Each lesson encourages students to explore the physical concepts (upwelling/downwelling, exchange flow) by developing initial hypotheses from what they see in the data.
Students then discuss in small groups or with the class. Through discussion and instructor guidance, students ultimately arrive at the driving physical mechanisms.
In class, I encourage students to make mistakes and wild conjectures – in order to realize that with real-world observations, it can be difficult to elucidate the mechanics as the true system dynamics are usually quite complex.
Notes on Datasets Used
- These lessons use OOI Washington Coastal Endurance Array observations of temperature and salinity to explore upwelling and downwelling in conjunction with National Data Buoy Center (NDBC) wind observations.
- Hydrodynamic model predictions from University of Washington’s Live Ocean are used to explore estuarine exchange flow.
- Some of this data has been pre-processed into simple netcdf files, however, the processing scripts are available in the repository should an instructor want to build the lesson around additional data sources.
Allocate more time than expected
In general, I recommend allocating more time for:
- technical hurdles such as file management or python installations (if not using Google Colabs)

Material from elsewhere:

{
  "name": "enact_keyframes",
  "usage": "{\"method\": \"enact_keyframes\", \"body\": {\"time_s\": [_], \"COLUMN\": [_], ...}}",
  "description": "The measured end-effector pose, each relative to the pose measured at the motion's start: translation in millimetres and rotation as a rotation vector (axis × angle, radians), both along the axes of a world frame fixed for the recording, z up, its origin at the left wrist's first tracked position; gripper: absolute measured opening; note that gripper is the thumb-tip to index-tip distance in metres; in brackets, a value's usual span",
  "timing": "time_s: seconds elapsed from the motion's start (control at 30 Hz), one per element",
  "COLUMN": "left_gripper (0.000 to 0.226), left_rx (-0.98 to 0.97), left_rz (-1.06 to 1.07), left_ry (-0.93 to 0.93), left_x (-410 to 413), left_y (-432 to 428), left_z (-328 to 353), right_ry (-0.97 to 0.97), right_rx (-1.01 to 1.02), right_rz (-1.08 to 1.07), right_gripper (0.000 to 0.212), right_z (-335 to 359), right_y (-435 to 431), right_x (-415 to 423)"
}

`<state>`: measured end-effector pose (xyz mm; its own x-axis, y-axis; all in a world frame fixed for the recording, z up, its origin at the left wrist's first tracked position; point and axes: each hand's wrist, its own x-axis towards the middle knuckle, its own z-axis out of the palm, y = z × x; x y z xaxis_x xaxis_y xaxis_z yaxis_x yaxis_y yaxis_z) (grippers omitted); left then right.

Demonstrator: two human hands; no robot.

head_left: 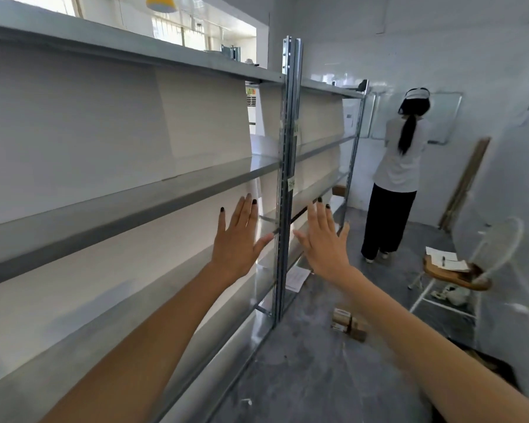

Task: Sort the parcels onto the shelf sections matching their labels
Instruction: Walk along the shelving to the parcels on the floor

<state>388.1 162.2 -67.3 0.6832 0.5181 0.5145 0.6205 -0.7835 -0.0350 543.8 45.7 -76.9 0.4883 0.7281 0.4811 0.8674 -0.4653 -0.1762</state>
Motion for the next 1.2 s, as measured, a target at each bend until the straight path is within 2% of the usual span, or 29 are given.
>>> {"method": "enact_keyframes", "body": {"time_s": [0.47,0.67,1.2], "left_gripper": [0.078,0.092,0.081], "left_rx": [-0.042,-0.059,-0.079], "left_rz": [-0.098,-0.117,-0.209], "left_ry": [0.021,0.057,0.082], "left_x": [148.7,184.9,283.1], "left_y": [-13.7,-14.0,81.1], "left_z": [-19.3,-35.5,-46.7], "right_ry": [0.062,0.094,0.069], "right_rx": [-0.029,-0.067,-0.107], "right_rz": [-0.055,-0.087,-0.168], "right_gripper": [0.069,0.069,0.069], "right_z": [-23.9,-40.5,-46.0], "right_y": [-17.9,-24.5,34.6], "right_x": [123.8,166.5,269.9]}}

- student interpretation of plots and hypothesis generation
- student syntax errors in scripting
There are tips in the repository for (1) and (2), but I like to encourage students to utilize the internet to help solve issues with (3), allowing them to build confidence in their scripting troubleshooting, which is often 90% of coding anyhow.
Promote Student Collaboration
When teaching remotely, break-out rooms are extremely useful in encouraging students to see each other as resources and promotes collaboration. Many aspects of scripting are difficult, and I find that frustration is lower when students are allowed to struggle together.
Challenge Your Students
There is a difficult compromise to be made between providing students with enough pre-written code to make some progress, without providing them so much that there is no challenge left.
I find that students are excited when they overcome plotting hurdles, especially when they are making 2D heatmaps that have a high level of detail and are, science aside, aesthetically pleasing. These kinds of milestones may drive further investigation and student learning.
The notebooks I developed err on the side of providing too much, with the intent that another instructor may adapt it to suit the level of their students.
A collection of notebooks and tools are available in a github repository, Python Ocean Lessons. The lessons discussed in this blog post were Coastal Transport and Estuary Circulation and include instructor guides.
The repository itself contains additional resources for introducing python notebooks, working with Google Colabs, and using git-hub. Please see the README for an overview.